How much thereafter has drifted into fiction is not clear. She did in fact tell her biographer that everything she ever wrote was ‘autobiographical’. Her paintings, like her books, are a vivid invitation to see into a world, filled with magnificently strange animals, vigorous demons, fabulous birds, and mysterious juxtapositions, that could easily be a woman-centred annex to the visions of Hieronymus Bosch. Figures shift between human, animal, plant, and inanimate object. Is it a woman, a tree, or a deer? What is clear is that Leonora’s experience of mental breakdown itself, and the sadistic treatment at Villa Covadonga, constituted the material of hellish nightmare and gave her a lifetime of inspiration for her art. She spent five months in the asylum, suffering clumsy, brutal, humiliating, experimental drug treatments during which she was left naked, disoriented, bound to the bed, in her own urine and excrement, at the mercy of mosquitoes.

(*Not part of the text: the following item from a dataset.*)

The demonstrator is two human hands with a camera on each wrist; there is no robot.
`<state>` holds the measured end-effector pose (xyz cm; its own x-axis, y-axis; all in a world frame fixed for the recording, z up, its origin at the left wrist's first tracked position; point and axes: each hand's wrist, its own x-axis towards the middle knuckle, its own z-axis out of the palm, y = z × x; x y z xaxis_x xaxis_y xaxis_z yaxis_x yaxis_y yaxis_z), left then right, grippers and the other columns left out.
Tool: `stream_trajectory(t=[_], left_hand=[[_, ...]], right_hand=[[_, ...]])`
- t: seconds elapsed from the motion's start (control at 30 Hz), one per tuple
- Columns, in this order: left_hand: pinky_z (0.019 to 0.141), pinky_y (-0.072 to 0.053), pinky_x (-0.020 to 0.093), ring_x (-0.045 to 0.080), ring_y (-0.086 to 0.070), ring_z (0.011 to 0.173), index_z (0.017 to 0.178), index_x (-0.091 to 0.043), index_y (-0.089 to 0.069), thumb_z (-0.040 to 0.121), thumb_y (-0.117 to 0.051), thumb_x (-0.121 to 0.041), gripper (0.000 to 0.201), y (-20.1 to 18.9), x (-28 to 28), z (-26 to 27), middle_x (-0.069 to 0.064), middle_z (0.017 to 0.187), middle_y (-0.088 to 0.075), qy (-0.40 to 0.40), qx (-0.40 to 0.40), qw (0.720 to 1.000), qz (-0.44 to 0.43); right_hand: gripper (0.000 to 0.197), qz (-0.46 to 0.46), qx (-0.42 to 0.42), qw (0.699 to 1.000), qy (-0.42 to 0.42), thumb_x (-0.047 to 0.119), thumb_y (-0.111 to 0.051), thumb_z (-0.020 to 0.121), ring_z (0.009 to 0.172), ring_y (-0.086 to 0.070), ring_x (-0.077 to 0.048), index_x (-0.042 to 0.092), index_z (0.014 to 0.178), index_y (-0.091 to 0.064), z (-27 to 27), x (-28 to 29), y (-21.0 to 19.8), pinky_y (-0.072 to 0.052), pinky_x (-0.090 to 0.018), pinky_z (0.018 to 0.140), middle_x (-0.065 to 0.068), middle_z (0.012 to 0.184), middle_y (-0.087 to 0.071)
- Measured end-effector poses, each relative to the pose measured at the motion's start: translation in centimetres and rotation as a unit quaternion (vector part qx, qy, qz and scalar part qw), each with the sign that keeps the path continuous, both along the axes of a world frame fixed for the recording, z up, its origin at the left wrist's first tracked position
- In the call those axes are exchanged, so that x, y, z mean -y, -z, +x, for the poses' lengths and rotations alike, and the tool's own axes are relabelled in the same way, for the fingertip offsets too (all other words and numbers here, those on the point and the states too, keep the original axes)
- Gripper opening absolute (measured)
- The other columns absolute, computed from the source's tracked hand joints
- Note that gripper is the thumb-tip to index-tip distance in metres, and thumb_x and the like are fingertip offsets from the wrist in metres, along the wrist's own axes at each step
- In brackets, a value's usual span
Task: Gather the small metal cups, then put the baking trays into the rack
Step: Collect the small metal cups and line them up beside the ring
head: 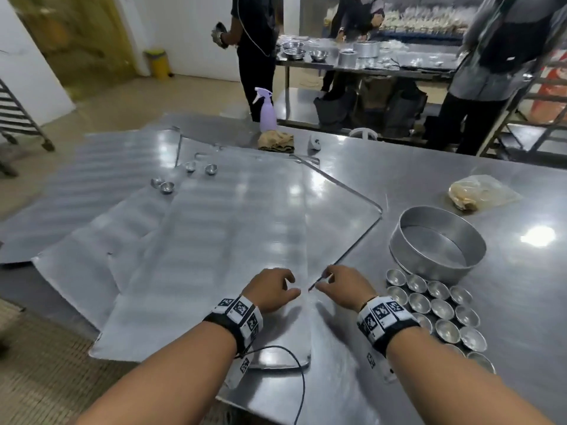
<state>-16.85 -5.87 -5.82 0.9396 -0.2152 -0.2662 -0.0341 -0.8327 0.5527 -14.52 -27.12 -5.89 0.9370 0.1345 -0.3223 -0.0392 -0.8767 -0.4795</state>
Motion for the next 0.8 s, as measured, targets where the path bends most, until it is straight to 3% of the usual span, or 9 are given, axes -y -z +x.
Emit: stream_trajectory(t=[0.2, 0.3, 0.43, 0.57, 0.8], left_hand=[[0.081, -0.044, 0.025, 0.013, -0.062, 0.098, 0.122, -0.023, -0.064, 0.089, -0.065, -0.049, 0.042, -1.6, -14.0, 3.4, -0.003, 0.109, -0.071, -0.047, -0.029, 0.998, 0.018], [0.084, -0.049, 0.028, 0.012, -0.063, 0.095, 0.117, -0.025, -0.067, 0.088, -0.066, -0.049, 0.037, -1.6, -20.7, 5.1, -0.005, 0.101, -0.070, -0.105, -0.025, 0.994, 0.018], [0.079, -0.051, 0.026, 0.009, -0.064, 0.084, 0.107, -0.028, -0.069, 0.086, -0.068, -0.047, 0.028, -1.2, -28.3, 7.5, -0.009, 0.088, -0.069, -0.181, -0.021, 0.983, 0.006], [0.075, -0.051, 0.024, 0.007, -0.064, 0.082, 0.098, -0.029, -0.070, 0.084, -0.066, -0.045, 0.022, -0.8, -34.5, 10.5, -0.010, 0.085, -0.069, -0.239, -0.012, 0.971, -0.009], [0.074, -0.054, 0.029, 0.012, -0.064, 0.078, 0.090, -0.030, -0.067, 0.082, -0.065, -0.045, 0.017, -0.7, -40.7, 21.3, -0.010, 0.078, -0.067, -0.244, 0.049, 0.968, 0.020]], right_hand=[[0.037, 0.018, -0.022, 0.997, -0.077, 0.048, -0.064, 0.086, 0.094, -0.061, -0.015, 0.025, 0.115, -0.065, 6.7, -13.5, -0.5, -0.051, -0.032, 0.086, 0.004, 0.105, -0.069], [0.036, 0.019, -0.036, 0.994, -0.106, 0.048, -0.065, 0.086, 0.093, -0.063, -0.016, 0.025, 0.114, -0.065, 9.7, -19.9, -0.1, -0.052, -0.032, 0.084, 0.004, 0.105, -0.069], [0.032, 0.021, -0.045, 0.990, -0.130, 0.048, -0.064, 0.084, 0.089, -0.060, -0.016, 0.028, 0.109, -0.066, 13.5, -27.2, 1.0, -0.048, -0.029, 0.078, 0.005, 0.099, -0.066], [0.028, 0.012, -0.046, 0.988, -0.145, 0.046, -0.062, 0.085, 0.091, -0.060, -0.015, 0.028, 0.105, -0.068, 17.7, -32.5, 1.9, -0.049, -0.029, 0.078, 0.004, 0.102, -0.067], [0.037, -0.008, 0.013, 0.992, -0.122, 0.040, -0.064, 0.089, 0.107, -0.061, -0.023, 0.019, 0.119, -0.066, 28.4, -36.9, 1.6, -0.049, -0.033, 0.089, -0.004, 0.119, -0.066]])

Her skill as a painter was not impaired when, while still a patient at Villa Covadonga, she did a picture of the place, also titled ‘Down Below’, peopled by five strange figures, each of which probably represented an aspect of herself. In a sinister horrible greenish background broods the castle-like sanitorium. Among the figures in the foreground, which is lit by an eerie glow, is a prancing horse, an animal that served throughout her life as Leonora’s principal ‘totem’, another being the hyena. The central and dominant figure is a luscious female, sporting scarlet stockings and a large mask resembling a goat with monstrous teeth. In her hand she holds a sad empty face-mask stamped with trefoil holes. One figure is possibly a woman who has a handsome moustache, another has a scaly, naked body and the head of a bird, another is a kind of over-dressed princess, and another could almost be a dead woman visiting from some dark canvas by Picasso. In the background to the right there lurks a pair of menacing, slimy wings, and a tiny winged horse adorns an elegant little archway that marks the entrance to the distant buildings. It is a singing, eloquent, screaming, haunted painting, lurid and sad.

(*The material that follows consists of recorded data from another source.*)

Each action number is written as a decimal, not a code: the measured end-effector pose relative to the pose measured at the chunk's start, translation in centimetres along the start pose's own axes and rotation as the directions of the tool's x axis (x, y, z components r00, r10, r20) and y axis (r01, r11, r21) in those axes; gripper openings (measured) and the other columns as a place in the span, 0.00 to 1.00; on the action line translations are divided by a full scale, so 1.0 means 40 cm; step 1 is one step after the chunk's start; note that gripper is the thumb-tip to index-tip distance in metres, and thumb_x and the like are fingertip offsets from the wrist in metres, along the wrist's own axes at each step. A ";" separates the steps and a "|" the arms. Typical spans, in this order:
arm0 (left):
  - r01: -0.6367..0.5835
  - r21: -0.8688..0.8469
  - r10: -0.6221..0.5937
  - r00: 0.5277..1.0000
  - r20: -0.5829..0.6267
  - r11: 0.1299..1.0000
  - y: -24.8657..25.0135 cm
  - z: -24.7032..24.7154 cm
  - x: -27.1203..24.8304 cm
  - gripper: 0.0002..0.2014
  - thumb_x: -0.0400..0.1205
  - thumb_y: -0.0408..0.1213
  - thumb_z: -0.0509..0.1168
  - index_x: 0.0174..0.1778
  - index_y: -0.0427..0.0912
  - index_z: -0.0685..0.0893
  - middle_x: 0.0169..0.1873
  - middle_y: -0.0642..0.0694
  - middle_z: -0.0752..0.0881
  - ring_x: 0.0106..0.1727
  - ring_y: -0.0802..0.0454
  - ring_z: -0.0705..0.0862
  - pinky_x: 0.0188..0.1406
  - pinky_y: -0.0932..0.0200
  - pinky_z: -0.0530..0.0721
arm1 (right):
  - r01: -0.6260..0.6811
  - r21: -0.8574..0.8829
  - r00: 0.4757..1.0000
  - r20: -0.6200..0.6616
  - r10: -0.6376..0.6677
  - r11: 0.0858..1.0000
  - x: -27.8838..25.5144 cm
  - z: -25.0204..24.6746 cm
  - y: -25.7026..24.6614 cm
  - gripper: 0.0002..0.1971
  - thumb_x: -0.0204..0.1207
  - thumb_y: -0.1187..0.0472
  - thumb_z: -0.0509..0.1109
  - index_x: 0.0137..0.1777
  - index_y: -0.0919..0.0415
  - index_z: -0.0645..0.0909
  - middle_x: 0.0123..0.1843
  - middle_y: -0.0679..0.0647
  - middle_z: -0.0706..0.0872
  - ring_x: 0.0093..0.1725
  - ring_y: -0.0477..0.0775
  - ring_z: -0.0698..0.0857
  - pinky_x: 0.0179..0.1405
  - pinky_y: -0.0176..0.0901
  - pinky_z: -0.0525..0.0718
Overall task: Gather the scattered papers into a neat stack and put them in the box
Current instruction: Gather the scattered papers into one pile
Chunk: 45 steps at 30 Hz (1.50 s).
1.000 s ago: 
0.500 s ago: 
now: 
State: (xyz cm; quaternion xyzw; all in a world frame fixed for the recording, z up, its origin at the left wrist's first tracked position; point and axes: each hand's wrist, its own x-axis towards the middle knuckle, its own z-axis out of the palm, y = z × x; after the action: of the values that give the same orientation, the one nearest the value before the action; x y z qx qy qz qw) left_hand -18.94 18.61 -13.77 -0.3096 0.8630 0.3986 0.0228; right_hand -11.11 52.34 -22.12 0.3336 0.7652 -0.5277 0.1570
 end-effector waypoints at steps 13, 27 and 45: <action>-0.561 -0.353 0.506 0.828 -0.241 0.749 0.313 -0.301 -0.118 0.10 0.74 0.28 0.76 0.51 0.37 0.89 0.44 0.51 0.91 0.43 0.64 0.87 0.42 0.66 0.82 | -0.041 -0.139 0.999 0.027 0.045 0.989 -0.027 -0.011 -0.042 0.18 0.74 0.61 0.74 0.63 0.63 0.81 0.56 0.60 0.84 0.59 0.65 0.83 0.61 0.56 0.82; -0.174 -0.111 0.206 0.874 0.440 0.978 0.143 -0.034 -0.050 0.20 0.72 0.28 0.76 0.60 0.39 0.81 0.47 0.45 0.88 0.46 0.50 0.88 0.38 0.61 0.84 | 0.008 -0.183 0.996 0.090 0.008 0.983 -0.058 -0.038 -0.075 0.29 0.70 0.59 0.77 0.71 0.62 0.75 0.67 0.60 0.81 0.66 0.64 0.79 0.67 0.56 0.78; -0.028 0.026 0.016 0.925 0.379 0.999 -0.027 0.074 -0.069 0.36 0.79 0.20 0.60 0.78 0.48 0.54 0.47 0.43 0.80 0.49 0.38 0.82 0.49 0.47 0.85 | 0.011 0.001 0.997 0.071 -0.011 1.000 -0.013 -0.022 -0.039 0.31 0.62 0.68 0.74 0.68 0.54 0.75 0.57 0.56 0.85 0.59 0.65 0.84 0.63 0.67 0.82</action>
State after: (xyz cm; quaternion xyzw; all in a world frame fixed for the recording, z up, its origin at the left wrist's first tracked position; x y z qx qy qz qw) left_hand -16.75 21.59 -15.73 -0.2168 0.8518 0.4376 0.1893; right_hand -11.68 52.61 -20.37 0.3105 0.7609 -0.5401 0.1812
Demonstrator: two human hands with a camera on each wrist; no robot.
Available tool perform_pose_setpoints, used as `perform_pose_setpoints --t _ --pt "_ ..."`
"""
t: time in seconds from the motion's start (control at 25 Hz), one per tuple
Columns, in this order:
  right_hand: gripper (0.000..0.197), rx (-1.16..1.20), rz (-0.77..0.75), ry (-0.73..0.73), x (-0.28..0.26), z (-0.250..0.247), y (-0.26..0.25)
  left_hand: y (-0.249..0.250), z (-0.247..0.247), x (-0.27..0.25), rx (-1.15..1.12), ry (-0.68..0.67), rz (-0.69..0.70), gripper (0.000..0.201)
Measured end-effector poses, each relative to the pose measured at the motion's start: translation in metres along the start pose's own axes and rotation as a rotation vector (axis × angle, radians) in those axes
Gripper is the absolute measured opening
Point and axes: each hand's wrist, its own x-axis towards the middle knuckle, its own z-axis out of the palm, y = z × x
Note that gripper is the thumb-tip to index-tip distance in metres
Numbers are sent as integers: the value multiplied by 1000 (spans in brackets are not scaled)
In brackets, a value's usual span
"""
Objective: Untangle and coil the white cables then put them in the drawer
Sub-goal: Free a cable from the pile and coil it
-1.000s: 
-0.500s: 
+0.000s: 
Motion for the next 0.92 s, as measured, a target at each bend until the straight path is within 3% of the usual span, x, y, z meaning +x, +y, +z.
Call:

Can there be any sort of happy ending to this long, convoluted, and anarchic life saga? Well, Leonora flourished as a painter and writer in Mexico where she married photographer Chiki Weisz and had two sons. She also re-connected with Remedios Varo, model for Carmella of The Hearing Trumpet, with whom she enjoyed a wonderfully fruitful sisterly relationship – two fantastic women painting and conspiring to perpetrate Surrealist tricks and jokes such as writing weird letters to strangers whose names they took from the phone book. Or serving omelettes stuffed with human hair. She pursued political and psychic freedoms for women, so often expressing such freedoms in the language of Surrealism. Her later years were spent in Mexico where she was celebrated, principally as a painter, and her reputation both as feminist, painter, and writer continues to widen. As a New Ice Age looms once more, readers in 2021 can marvel at the fact that long ago this extraordinary and visionary woman created, in The Hearing Trumpet, a character who saw it coming.
In her Afterword to The Hearing Trumpet Olga Tokarczuk writes that people read fiction in order to try to discover answers to the question: ‘On what principles does the world operate?’ She says each person is ‘a stitch in a piece of knitted fabric’ that is the ‘shared communal order’. She classifies The Hearing Trumpet as a novel that ‘eludes categorization’, as ‘presenting an internally coherent cosmos governed by self-generated laws’. In these qualities lie the freshness and the gloriousness of the novel, a work of revolution and revelation. It is, says the Afterword, ‘one of the most original feminist texts ever written’. It is also one of the most breath-taking and satisfying Surrealist texts you will ever read.